> **Aim of the task**
Give the data again exactly, without images.

> **Given material**
'''

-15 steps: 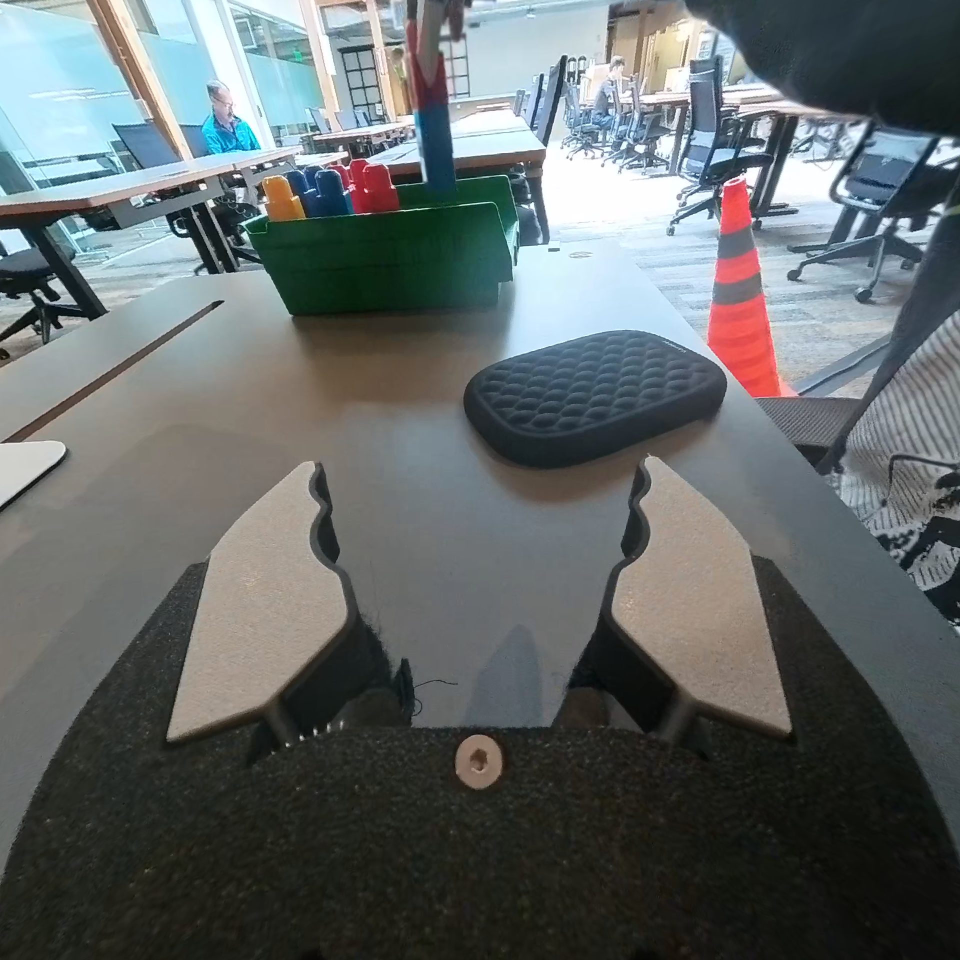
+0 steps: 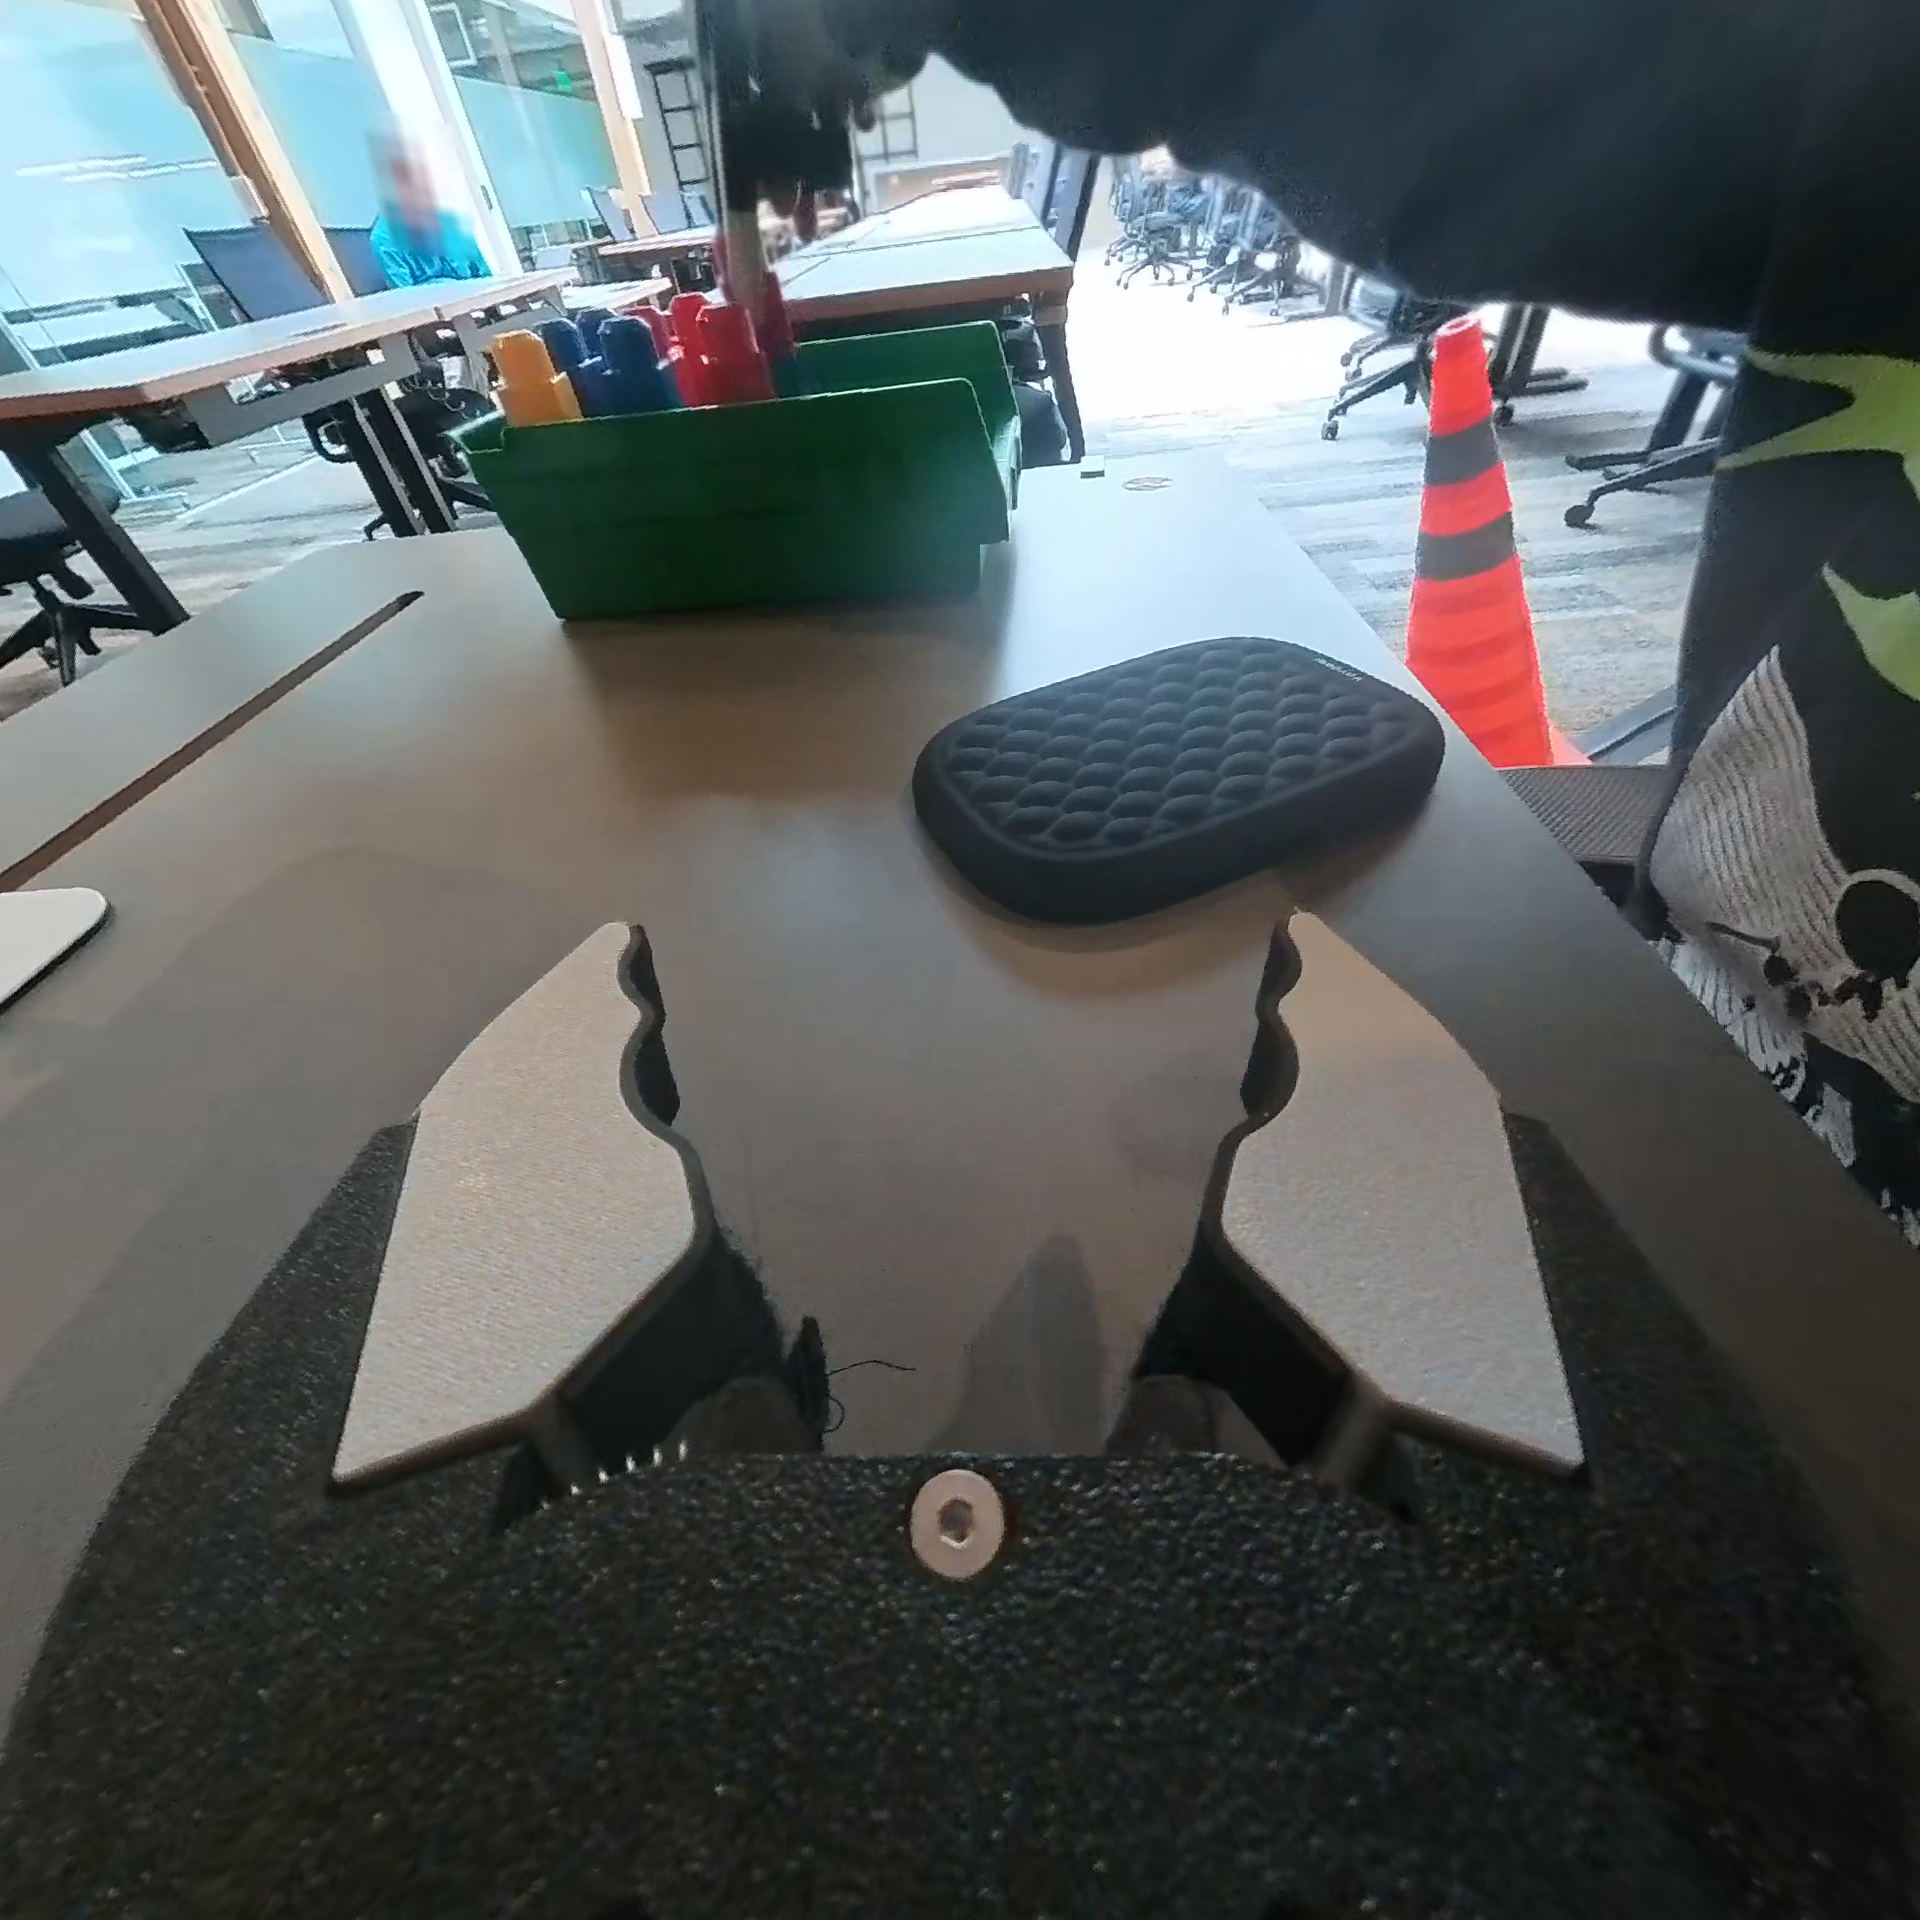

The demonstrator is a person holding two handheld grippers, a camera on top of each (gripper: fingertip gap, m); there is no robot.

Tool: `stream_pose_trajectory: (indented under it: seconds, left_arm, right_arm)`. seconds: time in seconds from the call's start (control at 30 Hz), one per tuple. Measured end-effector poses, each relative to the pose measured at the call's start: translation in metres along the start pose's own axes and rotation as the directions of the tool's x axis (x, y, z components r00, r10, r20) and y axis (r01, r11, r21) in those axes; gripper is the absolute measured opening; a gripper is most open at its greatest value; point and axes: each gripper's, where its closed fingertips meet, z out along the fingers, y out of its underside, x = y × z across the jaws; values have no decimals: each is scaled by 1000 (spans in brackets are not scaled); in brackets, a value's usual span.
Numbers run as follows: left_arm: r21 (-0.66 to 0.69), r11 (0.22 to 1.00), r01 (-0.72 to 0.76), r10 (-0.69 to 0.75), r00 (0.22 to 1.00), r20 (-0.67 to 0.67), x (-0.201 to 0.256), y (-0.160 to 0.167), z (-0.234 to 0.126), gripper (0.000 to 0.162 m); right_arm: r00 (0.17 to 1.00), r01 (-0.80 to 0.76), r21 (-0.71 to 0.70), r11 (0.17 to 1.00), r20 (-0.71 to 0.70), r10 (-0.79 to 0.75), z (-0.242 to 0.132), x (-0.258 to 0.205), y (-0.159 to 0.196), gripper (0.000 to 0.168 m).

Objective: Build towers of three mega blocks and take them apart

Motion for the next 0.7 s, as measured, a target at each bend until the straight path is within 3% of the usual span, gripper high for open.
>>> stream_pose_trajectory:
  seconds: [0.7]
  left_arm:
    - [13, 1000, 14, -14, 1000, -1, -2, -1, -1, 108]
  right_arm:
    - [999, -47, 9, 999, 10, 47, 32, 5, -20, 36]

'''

> **Solved problem**
-15 steps: 
+0 steps: 

The demonstrator is a person holding two handheld grippers, a camera on top of each (gripper: fingertip gap, m); there is no robot.

Tool: `stream_pose_trajectory: (indented under it: seconds, left_arm, right_arm)`. seconds: time in seconds from the call's start (control at 30 Hz), one per tuple. Measured end-effector poses, each relative to the pose measured at the call's start: translation in metres along the start pose's own axes and rotation as the directions of the tool's x axis (x, y, z components r00, r10, r20) and y axis (r01, r11, r21) in those axes; gripper is the absolute measured opening; a gripper is most open at its greatest value; point and axes: each gripper's, where its closed fingertips meet, z out along the fingers, y out of its underside, x = y × z across the jaws; values have no decimals: each is scaled by 1000 (spans in brackets are not scaled); in brackets, a value's usual span.
Numbers run as follows: left_arm: r21 (-0.66 to 0.69), r11 (0.22 to 1.00), r01 (-0.72 to 0.76), r10 (-0.69 to 0.75), r00 (0.22 to 1.00), r20 (-0.67 to 0.67), x (-0.201 to 0.256), y (-0.160 to 0.167), z (-0.234 to 0.126), gripper (0.000 to 0.162 m); right_arm: r00 (0.17 to 1.00), r01 (-0.80 to 0.76), r21 (-0.71 to 0.70), r11 (0.17 to 1.00), r20 (-0.71 to 0.70), r10 (-0.79 to 0.75), z (-0.242 to 0.132), x (-0.258 to 0.205), y (-0.159 to 0.196), gripper (0.000 to 0.168 m).

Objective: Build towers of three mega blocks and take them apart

Motion for the next 0.7 s, as measured, a target at each bend until the straight path is within 3% of the usual span, gripper high for open.
>>> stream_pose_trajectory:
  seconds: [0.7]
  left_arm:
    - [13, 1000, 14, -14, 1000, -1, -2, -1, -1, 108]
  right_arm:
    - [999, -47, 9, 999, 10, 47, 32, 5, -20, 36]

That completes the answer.